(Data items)
--- START ---

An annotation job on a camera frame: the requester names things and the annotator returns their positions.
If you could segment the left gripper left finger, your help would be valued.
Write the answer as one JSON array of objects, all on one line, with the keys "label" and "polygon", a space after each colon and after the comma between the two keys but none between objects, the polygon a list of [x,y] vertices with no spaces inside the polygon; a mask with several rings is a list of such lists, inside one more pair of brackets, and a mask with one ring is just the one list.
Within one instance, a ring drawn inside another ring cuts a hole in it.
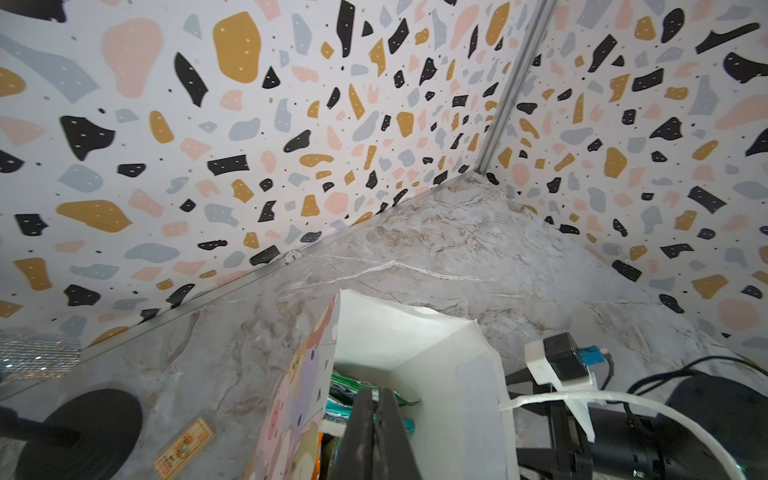
[{"label": "left gripper left finger", "polygon": [[330,479],[369,480],[373,471],[373,394],[362,389],[353,403]]}]

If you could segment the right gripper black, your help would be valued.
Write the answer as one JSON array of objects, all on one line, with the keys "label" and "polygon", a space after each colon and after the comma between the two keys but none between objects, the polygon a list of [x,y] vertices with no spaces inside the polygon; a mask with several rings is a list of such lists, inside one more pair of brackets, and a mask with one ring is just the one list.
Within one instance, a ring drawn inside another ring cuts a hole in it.
[{"label": "right gripper black", "polygon": [[519,448],[519,466],[545,479],[591,479],[595,473],[619,479],[660,477],[659,448],[634,428],[626,414],[592,408],[596,437],[590,442],[564,403],[529,405],[526,409],[547,419],[551,446]]}]

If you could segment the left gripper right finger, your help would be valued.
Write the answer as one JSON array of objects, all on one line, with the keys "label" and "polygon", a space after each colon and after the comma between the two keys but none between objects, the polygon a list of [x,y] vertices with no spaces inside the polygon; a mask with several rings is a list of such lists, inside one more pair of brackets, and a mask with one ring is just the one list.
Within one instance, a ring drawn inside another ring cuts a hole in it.
[{"label": "left gripper right finger", "polygon": [[374,414],[374,478],[421,479],[398,403],[390,389],[380,391]]}]

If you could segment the teal mint candy bag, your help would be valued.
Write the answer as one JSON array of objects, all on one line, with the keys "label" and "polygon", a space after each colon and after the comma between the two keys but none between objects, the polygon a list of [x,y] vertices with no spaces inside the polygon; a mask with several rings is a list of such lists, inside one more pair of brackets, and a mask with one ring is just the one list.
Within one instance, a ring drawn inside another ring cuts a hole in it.
[{"label": "teal mint candy bag", "polygon": [[323,419],[346,424],[350,419],[354,401],[363,390],[371,391],[373,406],[377,408],[381,390],[379,386],[334,371],[331,375]]}]

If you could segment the white patterned paper bag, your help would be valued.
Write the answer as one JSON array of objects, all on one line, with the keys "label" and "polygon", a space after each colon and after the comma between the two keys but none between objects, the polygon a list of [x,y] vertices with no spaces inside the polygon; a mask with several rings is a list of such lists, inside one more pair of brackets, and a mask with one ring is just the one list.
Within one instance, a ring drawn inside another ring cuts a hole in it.
[{"label": "white patterned paper bag", "polygon": [[[537,385],[525,358],[505,372],[475,321],[342,290],[279,381],[247,478],[330,479],[347,425],[323,419],[334,371],[394,392],[421,479],[522,479],[535,472],[518,465],[518,448],[550,445],[547,420],[525,405],[564,402],[594,440],[590,409],[618,400],[639,404],[642,415],[667,413],[676,385],[644,398],[597,379],[597,389],[558,391]],[[723,447],[682,422],[712,448],[726,479],[743,479]]]}]

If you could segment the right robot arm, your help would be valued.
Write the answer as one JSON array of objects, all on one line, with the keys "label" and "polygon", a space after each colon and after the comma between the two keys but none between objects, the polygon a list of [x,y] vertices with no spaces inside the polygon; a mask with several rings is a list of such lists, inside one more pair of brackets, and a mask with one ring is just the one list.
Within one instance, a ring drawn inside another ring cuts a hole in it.
[{"label": "right robot arm", "polygon": [[714,451],[688,419],[731,455],[743,479],[767,476],[767,397],[731,378],[699,370],[699,360],[634,382],[640,398],[670,382],[667,413],[639,413],[639,404],[612,400],[589,411],[595,431],[588,440],[562,401],[529,403],[525,410],[548,422],[547,448],[520,447],[519,466],[543,479],[726,479]]}]

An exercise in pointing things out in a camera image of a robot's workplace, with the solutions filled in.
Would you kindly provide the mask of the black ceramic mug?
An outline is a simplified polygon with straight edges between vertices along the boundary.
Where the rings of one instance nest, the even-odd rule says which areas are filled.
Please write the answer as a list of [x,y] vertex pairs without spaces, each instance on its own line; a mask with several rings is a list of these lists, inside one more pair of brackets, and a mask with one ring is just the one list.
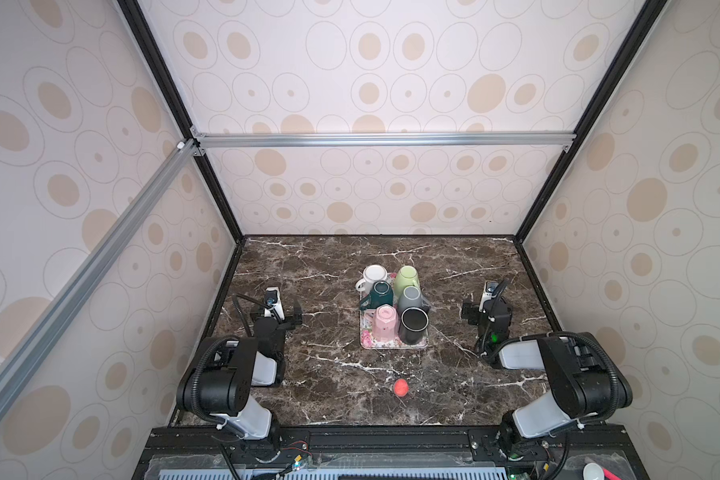
[[405,309],[399,317],[398,337],[406,345],[416,345],[422,341],[428,325],[428,314],[418,307]]

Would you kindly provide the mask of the grey ceramic mug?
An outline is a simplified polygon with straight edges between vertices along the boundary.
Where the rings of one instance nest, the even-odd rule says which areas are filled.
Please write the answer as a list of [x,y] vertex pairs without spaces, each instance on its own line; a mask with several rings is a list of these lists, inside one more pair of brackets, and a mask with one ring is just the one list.
[[431,304],[422,294],[420,288],[415,285],[407,286],[400,294],[397,301],[397,311],[402,314],[405,310],[410,308],[418,308],[425,313],[428,313]]

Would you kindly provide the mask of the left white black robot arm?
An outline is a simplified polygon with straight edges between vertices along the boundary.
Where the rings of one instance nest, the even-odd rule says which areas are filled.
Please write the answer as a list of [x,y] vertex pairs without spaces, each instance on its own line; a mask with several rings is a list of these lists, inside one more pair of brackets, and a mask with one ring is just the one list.
[[201,341],[176,390],[176,406],[240,440],[280,442],[274,413],[253,396],[254,387],[282,383],[286,333],[302,324],[303,310],[281,316],[275,308],[254,310],[243,322],[246,335]]

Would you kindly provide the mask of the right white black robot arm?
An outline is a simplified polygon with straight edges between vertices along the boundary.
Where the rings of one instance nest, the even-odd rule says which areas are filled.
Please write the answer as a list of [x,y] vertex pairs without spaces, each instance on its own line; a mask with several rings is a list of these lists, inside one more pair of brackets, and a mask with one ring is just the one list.
[[503,370],[538,370],[548,391],[507,412],[496,444],[508,457],[519,456],[531,441],[608,420],[633,401],[626,377],[589,333],[552,331],[510,338],[511,307],[490,296],[476,304],[462,302],[460,316],[478,328],[475,350],[488,366]]

--- END ---

*What the task requires*. Before printing the records again, strip out the pictures; change nothing else.

*Answer*.
An annotation job on a camera frame: the requester names things and the annotator returns their positions.
If you could segment the left gripper left finger, your help would be valued.
Write the answer as one JSON array of objects, all on one line, with the keys "label" and "polygon", a space after each colon and after the comma between the two keys but none between objects, the polygon a list of [x,y] vertices with no spaces inside the polygon; a mask with several rings is a list of such lists, inside one more pair of brackets, and a mask with one ring is just the one list.
Within one instance, a ring drawn inside another ring cuts a hole in it.
[{"label": "left gripper left finger", "polygon": [[330,479],[369,480],[373,471],[373,394],[362,389],[353,403]]}]

If you could segment the right gripper black, your help would be valued.
Write the answer as one JSON array of objects, all on one line, with the keys "label" and "polygon", a space after each colon and after the comma between the two keys but none between objects, the polygon a list of [x,y] vertices with no spaces inside the polygon; a mask with several rings is a list of such lists, inside one more pair of brackets, and a mask with one ring is just the one list.
Within one instance, a ring drawn inside another ring cuts a hole in it.
[{"label": "right gripper black", "polygon": [[519,448],[519,466],[545,479],[591,479],[595,473],[619,479],[660,477],[659,448],[634,428],[626,414],[592,408],[596,437],[590,442],[564,403],[529,405],[526,409],[547,419],[551,446]]}]

If you could segment the left gripper right finger, your help would be valued.
Write the answer as one JSON array of objects, all on one line, with the keys "label" and "polygon", a space after each colon and after the comma between the two keys but none between objects, the polygon a list of [x,y] vertices with no spaces inside the polygon; a mask with several rings is a list of such lists, inside one more pair of brackets, and a mask with one ring is just the one list.
Within one instance, a ring drawn inside another ring cuts a hole in it.
[{"label": "left gripper right finger", "polygon": [[374,414],[374,478],[421,479],[398,403],[390,389],[380,391]]}]

If you could segment the teal mint candy bag, your help would be valued.
Write the answer as one JSON array of objects, all on one line, with the keys "label" and "polygon", a space after each colon and after the comma between the two keys but none between objects, the polygon a list of [x,y] vertices with no spaces inside the polygon; a mask with several rings is a list of such lists, inside one more pair of brackets, and a mask with one ring is just the one list.
Within one instance, a ring drawn inside another ring cuts a hole in it.
[{"label": "teal mint candy bag", "polygon": [[323,419],[346,424],[350,419],[354,401],[363,390],[371,391],[373,406],[377,408],[381,390],[379,386],[334,371],[331,375]]}]

If you could segment the white patterned paper bag, your help would be valued.
Write the answer as one JSON array of objects, all on one line, with the keys "label" and "polygon", a space after each colon and after the comma between the two keys but none between objects, the polygon a list of [x,y] vertices with no spaces inside the polygon; a mask with several rings is a list of such lists, inside one more pair of brackets, and a mask with one ring is just the one list.
Within one instance, a ring drawn inside another ring cuts a hole in it.
[{"label": "white patterned paper bag", "polygon": [[[537,385],[525,358],[505,372],[475,321],[342,290],[279,381],[247,478],[330,479],[347,425],[323,419],[334,371],[394,392],[421,479],[522,479],[535,472],[518,465],[518,448],[550,445],[547,420],[525,405],[564,402],[594,440],[590,409],[618,400],[639,404],[642,415],[667,413],[676,385],[644,398],[597,379],[597,389],[558,391]],[[723,447],[682,422],[712,448],[726,479],[743,479]]]}]

If you could segment the right robot arm, your help would be valued.
Write the answer as one JSON array of objects, all on one line, with the keys "label" and "polygon", a space after each colon and after the comma between the two keys but none between objects, the polygon a list of [x,y] vertices with no spaces inside the polygon; a mask with several rings is a list of such lists, inside one more pair of brackets, and a mask with one ring is just the one list.
Within one instance, a ring drawn inside another ring cuts a hole in it.
[{"label": "right robot arm", "polygon": [[714,451],[688,419],[731,455],[743,479],[767,476],[767,397],[731,378],[699,370],[699,360],[634,382],[640,398],[670,382],[667,413],[639,413],[639,404],[612,400],[589,411],[595,431],[588,440],[562,401],[529,403],[525,410],[548,422],[547,448],[520,447],[519,466],[543,479],[726,479]]}]

An exercise in pointing things out in a camera image of a robot's workplace, with the solutions filled in.
Would you kindly provide the mask of the black ceramic mug?
An outline is a simplified polygon with straight edges between vertices along the boundary.
Where the rings of one instance nest, the even-odd rule says which areas are filled.
Please write the answer as a list of [x,y] vertex pairs without spaces, each instance on its own line; a mask with several rings is a list of these lists, inside one more pair of brackets, and a mask with one ring is just the one list.
[[405,309],[399,317],[398,337],[406,345],[416,345],[422,341],[428,325],[428,314],[418,307]]

Would you kindly provide the mask of the grey ceramic mug?
An outline is a simplified polygon with straight edges between vertices along the boundary.
Where the rings of one instance nest, the even-odd rule says which areas are filled.
Please write the answer as a list of [x,y] vertex pairs without spaces, each instance on its own line; a mask with several rings is a list of these lists, inside one more pair of brackets, and a mask with one ring is just the one list.
[[431,304],[422,294],[420,288],[415,285],[407,286],[400,294],[397,301],[397,311],[402,314],[405,310],[410,308],[418,308],[425,313],[428,313]]

Would you kindly provide the mask of the left white black robot arm?
An outline is a simplified polygon with straight edges between vertices along the boundary.
Where the rings of one instance nest, the even-odd rule says which areas are filled.
Please write the answer as a list of [x,y] vertex pairs without spaces, each instance on its own line; a mask with several rings is a list of these lists, inside one more pair of brackets, and a mask with one ring is just the one list.
[[201,341],[176,390],[176,406],[240,440],[280,442],[274,413],[253,396],[254,387],[282,383],[286,333],[302,324],[303,310],[281,316],[275,308],[254,310],[243,322],[246,335]]

Would you kindly provide the mask of the right white black robot arm?
An outline is a simplified polygon with straight edges between vertices along the boundary.
Where the rings of one instance nest, the even-odd rule says which areas are filled.
Please write the answer as a list of [x,y] vertex pairs without spaces, each instance on its own line; a mask with several rings is a list of these lists, inside one more pair of brackets, and a mask with one ring is just the one list.
[[503,370],[538,370],[548,391],[507,412],[496,444],[508,457],[519,456],[531,441],[608,420],[633,401],[626,377],[589,333],[552,331],[510,338],[511,307],[490,296],[476,304],[462,302],[460,316],[478,328],[475,350],[488,366]]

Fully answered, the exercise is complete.